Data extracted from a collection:
■ ■ ■ ■

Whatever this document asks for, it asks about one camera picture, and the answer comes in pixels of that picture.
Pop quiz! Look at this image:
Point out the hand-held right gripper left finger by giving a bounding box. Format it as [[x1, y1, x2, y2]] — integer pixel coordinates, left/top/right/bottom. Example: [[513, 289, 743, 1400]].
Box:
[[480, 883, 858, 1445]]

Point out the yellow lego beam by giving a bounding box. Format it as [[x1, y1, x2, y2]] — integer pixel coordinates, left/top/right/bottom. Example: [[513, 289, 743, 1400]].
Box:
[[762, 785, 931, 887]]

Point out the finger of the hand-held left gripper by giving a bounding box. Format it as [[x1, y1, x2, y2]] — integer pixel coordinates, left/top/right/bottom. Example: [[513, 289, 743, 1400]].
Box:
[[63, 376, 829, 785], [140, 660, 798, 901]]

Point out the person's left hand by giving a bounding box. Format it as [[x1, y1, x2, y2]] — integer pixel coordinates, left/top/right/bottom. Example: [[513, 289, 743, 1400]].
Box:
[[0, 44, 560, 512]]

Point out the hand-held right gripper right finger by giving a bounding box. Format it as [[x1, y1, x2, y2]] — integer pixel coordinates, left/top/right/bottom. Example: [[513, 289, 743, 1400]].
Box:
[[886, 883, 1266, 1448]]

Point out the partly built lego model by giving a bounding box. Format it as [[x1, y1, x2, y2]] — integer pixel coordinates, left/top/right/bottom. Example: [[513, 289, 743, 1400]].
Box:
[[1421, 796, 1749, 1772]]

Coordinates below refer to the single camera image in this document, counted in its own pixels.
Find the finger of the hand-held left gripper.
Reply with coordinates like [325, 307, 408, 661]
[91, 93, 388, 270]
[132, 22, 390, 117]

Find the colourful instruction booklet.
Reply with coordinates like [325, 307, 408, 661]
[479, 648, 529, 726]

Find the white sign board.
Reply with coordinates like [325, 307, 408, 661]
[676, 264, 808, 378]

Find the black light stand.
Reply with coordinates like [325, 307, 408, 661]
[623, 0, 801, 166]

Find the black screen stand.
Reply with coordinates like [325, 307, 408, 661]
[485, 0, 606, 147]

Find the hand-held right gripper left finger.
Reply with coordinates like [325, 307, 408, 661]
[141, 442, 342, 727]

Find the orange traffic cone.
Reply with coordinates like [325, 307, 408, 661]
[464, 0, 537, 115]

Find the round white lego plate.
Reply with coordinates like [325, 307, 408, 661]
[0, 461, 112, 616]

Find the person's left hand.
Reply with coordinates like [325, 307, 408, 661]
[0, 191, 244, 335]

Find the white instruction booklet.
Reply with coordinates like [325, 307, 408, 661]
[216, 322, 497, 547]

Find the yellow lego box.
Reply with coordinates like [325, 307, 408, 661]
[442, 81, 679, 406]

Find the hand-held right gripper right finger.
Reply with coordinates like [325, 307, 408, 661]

■ ■ ■ ■

Among the records above, find each line holding the string "left" and pull it out.

• Expected output
Point out the hand-held right gripper left finger by giving a bounding box. Format it as [[x1, y1, x2, y2]] — integer pixel coordinates, left/top/right/bottom. Example: [[513, 289, 743, 1400]].
Point out the yellow lego beam by giving a bounding box. Format it as [[x1, y1, x2, y2]] — integer pixel coordinates, left/top/right/bottom. Example: [[513, 289, 743, 1400]].
Point out the finger of the hand-held left gripper by giving a bounding box. Format it as [[x1, y1, x2, y2]] — integer pixel coordinates, left/top/right/bottom. Example: [[513, 289, 743, 1400]].
Point out the person's left hand by giving a bounding box. Format it as [[x1, y1, x2, y2]] — integer pixel coordinates, left/top/right/bottom. Example: [[513, 289, 743, 1400]].
Point out the hand-held right gripper right finger by giving a bounding box. Format it as [[x1, y1, x2, y2]] — integer pixel coordinates, left/top/right/bottom. Example: [[513, 289, 743, 1400]].
Point out the partly built lego model by giving a bounding box. Format it as [[x1, y1, x2, y2]] — integer pixel coordinates, left/top/right/bottom. Example: [[513, 289, 743, 1400]].
Find the finger of the hand-held left gripper.
Find the hand-held right gripper left finger.
Find the person's left hand.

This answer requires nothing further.